No perdió tiempo en hacerle entrar en el restaurante. Tras conducirlo a un reservado con cortinas, se sentó en un banco y le hizo señas para que se sentase enfrente. Casi inmediatamente apareció un camarero con dos arrugadas cartas en la mano. Urmila pidió para los dos y, en cuanto se marchó el camarero, cerró las cortinas.
-Dime, ¿quién es ese Lachman del que no paras de hablar? -preguntó a Murugan, inclinándose sobre la mesa.
-Lutchman, querrás decir -corrigió él-. Así es como lo habría pronunciado Ronnie Ross; así lo escribía, en cualquier caso.
-Pero debía llamarse Lachman -observó Urmila-. Ross probablemente lo escribiría a la inglesa.
-Es lo mismo. Quién sabe cómo le llamaría su madre. Nosotros no estábamos allí. De todas formas, Lutchman era el joven que se presentó ante Ronnie Ross a las ocho de la tarde del 25 de mayo de 1895, ofreciéndose como cobaya. Acabó pasándose los tres años siguientes sirviendo en todo a Ron, desde hacerle las rebanadas de pan para el desayuno a contarle las platinas. Cada vez que Ron se equivocaba de camino, allí estaba Lutchman para cortarle el paso y mostrarle la dirección que debía seguir. Decía que era ordenanza de oficio, un dhooley, pero sospecho que llevaba a Ron por donde quería.
-Pero ¿cómo sabía él por dónde llevar a Ronald Ross?

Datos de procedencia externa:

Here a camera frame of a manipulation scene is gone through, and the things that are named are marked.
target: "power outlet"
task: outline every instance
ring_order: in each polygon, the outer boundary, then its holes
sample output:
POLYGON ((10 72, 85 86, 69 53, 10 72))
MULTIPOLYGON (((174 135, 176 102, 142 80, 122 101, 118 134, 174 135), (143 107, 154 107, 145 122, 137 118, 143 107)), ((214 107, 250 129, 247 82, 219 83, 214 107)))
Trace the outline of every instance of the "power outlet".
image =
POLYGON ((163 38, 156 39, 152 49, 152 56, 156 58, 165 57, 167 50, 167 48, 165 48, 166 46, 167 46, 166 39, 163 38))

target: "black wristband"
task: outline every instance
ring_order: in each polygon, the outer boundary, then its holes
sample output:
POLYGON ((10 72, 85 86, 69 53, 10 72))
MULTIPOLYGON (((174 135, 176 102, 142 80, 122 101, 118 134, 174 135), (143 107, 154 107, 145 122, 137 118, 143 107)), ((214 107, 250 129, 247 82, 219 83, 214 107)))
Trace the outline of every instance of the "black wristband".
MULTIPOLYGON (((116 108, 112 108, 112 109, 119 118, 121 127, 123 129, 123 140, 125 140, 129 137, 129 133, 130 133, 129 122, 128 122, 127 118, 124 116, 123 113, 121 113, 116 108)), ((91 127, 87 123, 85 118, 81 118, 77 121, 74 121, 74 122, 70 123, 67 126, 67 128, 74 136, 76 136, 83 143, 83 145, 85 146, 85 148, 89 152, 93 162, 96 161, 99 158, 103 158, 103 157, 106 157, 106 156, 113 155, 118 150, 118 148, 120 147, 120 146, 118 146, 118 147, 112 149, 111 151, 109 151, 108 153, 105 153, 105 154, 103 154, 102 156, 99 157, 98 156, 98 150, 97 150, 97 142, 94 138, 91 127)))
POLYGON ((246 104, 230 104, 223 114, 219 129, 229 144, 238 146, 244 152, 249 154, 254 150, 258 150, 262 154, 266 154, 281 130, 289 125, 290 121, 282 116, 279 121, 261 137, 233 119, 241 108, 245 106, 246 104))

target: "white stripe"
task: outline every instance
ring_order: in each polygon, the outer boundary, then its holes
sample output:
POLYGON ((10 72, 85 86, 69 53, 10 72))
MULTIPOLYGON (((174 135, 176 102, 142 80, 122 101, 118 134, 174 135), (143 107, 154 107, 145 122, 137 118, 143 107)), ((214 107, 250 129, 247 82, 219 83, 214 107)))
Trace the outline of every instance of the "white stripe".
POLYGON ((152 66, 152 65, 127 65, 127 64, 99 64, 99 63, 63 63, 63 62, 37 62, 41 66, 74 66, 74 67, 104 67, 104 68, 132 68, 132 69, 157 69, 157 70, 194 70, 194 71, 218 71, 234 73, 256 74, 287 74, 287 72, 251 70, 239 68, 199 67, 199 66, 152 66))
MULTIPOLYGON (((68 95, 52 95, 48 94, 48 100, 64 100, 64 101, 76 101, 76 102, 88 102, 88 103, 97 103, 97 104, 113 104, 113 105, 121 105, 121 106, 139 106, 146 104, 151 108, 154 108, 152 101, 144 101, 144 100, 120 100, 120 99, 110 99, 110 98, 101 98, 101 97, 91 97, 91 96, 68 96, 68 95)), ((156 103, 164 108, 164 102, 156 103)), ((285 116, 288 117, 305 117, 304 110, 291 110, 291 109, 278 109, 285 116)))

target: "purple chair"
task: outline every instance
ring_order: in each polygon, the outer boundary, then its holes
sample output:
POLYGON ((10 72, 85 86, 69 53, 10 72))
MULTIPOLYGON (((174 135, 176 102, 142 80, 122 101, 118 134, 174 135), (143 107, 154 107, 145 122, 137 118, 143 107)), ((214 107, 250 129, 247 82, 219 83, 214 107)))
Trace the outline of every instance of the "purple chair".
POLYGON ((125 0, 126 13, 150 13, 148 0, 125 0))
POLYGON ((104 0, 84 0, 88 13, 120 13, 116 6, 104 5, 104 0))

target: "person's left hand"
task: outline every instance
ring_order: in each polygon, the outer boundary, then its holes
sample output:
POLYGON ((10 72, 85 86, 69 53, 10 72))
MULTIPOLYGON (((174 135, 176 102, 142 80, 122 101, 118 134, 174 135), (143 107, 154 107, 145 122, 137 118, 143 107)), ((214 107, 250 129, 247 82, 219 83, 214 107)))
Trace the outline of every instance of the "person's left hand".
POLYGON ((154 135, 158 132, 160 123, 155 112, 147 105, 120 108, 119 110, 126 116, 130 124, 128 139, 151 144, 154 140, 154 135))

-Es una larga historia. Te la resumiré: hace unos años encontré una carta escrita en Calcuta por un misionero médico llamado Elijah Farley. Antes de volverse religioso, Farley realizaba investigaciones médicas en los Estados Unidos, en la Johns Hopkins. De estudiante había trabajado con los más famosos investigadores de la malaria.